# [TO DO]
Return every line of the data exactly as it appears.

--- INFORMATION SUPPLIED Enclosed Below ---

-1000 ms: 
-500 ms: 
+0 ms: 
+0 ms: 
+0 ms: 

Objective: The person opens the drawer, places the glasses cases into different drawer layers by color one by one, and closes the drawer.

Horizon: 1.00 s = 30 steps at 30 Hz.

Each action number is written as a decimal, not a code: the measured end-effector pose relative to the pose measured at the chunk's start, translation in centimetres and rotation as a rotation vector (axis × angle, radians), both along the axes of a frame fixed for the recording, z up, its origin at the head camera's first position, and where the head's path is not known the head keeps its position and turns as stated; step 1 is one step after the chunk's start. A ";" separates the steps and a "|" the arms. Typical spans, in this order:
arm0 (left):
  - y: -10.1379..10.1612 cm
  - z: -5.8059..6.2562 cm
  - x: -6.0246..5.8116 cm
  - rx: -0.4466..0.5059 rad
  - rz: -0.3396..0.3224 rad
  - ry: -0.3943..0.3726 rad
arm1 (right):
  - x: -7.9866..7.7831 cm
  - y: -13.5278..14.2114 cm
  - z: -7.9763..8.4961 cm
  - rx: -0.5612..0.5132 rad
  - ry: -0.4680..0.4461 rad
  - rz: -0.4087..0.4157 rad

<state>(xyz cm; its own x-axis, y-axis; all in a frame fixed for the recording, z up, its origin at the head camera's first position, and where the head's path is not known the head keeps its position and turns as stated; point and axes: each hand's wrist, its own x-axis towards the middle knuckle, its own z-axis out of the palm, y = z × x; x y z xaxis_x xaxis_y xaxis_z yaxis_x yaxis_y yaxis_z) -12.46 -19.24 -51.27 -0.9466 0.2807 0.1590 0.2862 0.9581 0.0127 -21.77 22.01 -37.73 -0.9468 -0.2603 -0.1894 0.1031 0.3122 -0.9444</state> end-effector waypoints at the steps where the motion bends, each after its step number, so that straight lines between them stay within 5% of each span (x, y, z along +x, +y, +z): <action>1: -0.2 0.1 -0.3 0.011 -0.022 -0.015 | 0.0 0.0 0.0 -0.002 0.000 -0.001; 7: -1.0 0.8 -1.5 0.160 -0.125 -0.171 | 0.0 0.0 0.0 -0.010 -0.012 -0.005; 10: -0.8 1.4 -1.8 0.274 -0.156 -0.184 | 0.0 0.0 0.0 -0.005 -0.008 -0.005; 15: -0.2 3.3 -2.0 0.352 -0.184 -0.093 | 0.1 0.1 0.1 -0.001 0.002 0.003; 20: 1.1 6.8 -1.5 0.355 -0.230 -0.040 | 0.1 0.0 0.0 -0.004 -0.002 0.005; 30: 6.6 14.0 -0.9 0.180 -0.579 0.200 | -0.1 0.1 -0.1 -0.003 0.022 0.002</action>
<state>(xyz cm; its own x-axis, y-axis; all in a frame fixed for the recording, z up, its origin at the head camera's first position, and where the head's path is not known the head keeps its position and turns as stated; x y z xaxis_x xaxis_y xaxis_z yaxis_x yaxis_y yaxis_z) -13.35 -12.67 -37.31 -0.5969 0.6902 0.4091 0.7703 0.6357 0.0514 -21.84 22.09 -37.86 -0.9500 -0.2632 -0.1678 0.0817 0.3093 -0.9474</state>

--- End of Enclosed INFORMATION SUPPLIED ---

# [ANSWER FOR THIS EXERCISE]
-1000 ms: 
-500 ms: 
+0 ms: 
+0 ms: 
+0 ms: 

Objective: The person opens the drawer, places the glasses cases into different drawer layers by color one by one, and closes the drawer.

Horizon: 1.00 s = 30 steps at 30 Hz.

Each action number is written as a decimal, not a code: the measured end-effector pose relative to the pose measured at the chunk's start, translation in centimetres and rotation as a rotation vector (axis × angle, radians), both along the axes of a frame fixed for the recording, z up, its origin at the head camera's first position, and where the head's path is not known the head keeps its position and turns as stated; step 1 is one step after the chunk's start. A ";" separates the steps and a "|" the arms. Typical spans, in this order:
arm0 (left):
  - y: -10.1379..10.1612 cm
  - z: -5.8059..6.2562 cm
  - x: -6.0246..5.8116 cm
  - rx: -0.4466..0.5059 rad
  - rz: -0.3396..0.3224 rad
  - ry: -0.3943..0.3726 rad
arm1 (right):
  - x: -7.9866..7.7831 cm
  - y: -13.5278..14.2114 cm
  - z: -7.9763..8.4961 cm
  - rx: -0.5612..0.5132 rad
  - ry: -0.4680..0.4461 rad
  - rz: -0.4087..0.4157 rad

<state>(xyz cm; its own x-axis, y-axis; all in a frame fixed for the recording, z up, its origin at the head camera's first position, and where the head's path is not known the head keeps its position and turns as stated; point and axes: each hand's wrist, its own x-axis towards the middle knuckle, its own z-axis out of the palm, y = z × x; x y z xaxis_x xaxis_y xaxis_z yaxis_x yaxis_y yaxis_z) -12.46 -19.24 -51.27 -0.9466 0.2807 0.1590 0.2862 0.9581 0.0127 -21.77 22.01 -37.73 -0.9468 -0.2603 -0.1894 0.1031 0.3122 -0.9444</state> end-effector waypoints at the steps where the motion bends, each after its step number, so that straight lines between them stay within 5% of each span (x, y, z along +x, +y, +z): <action>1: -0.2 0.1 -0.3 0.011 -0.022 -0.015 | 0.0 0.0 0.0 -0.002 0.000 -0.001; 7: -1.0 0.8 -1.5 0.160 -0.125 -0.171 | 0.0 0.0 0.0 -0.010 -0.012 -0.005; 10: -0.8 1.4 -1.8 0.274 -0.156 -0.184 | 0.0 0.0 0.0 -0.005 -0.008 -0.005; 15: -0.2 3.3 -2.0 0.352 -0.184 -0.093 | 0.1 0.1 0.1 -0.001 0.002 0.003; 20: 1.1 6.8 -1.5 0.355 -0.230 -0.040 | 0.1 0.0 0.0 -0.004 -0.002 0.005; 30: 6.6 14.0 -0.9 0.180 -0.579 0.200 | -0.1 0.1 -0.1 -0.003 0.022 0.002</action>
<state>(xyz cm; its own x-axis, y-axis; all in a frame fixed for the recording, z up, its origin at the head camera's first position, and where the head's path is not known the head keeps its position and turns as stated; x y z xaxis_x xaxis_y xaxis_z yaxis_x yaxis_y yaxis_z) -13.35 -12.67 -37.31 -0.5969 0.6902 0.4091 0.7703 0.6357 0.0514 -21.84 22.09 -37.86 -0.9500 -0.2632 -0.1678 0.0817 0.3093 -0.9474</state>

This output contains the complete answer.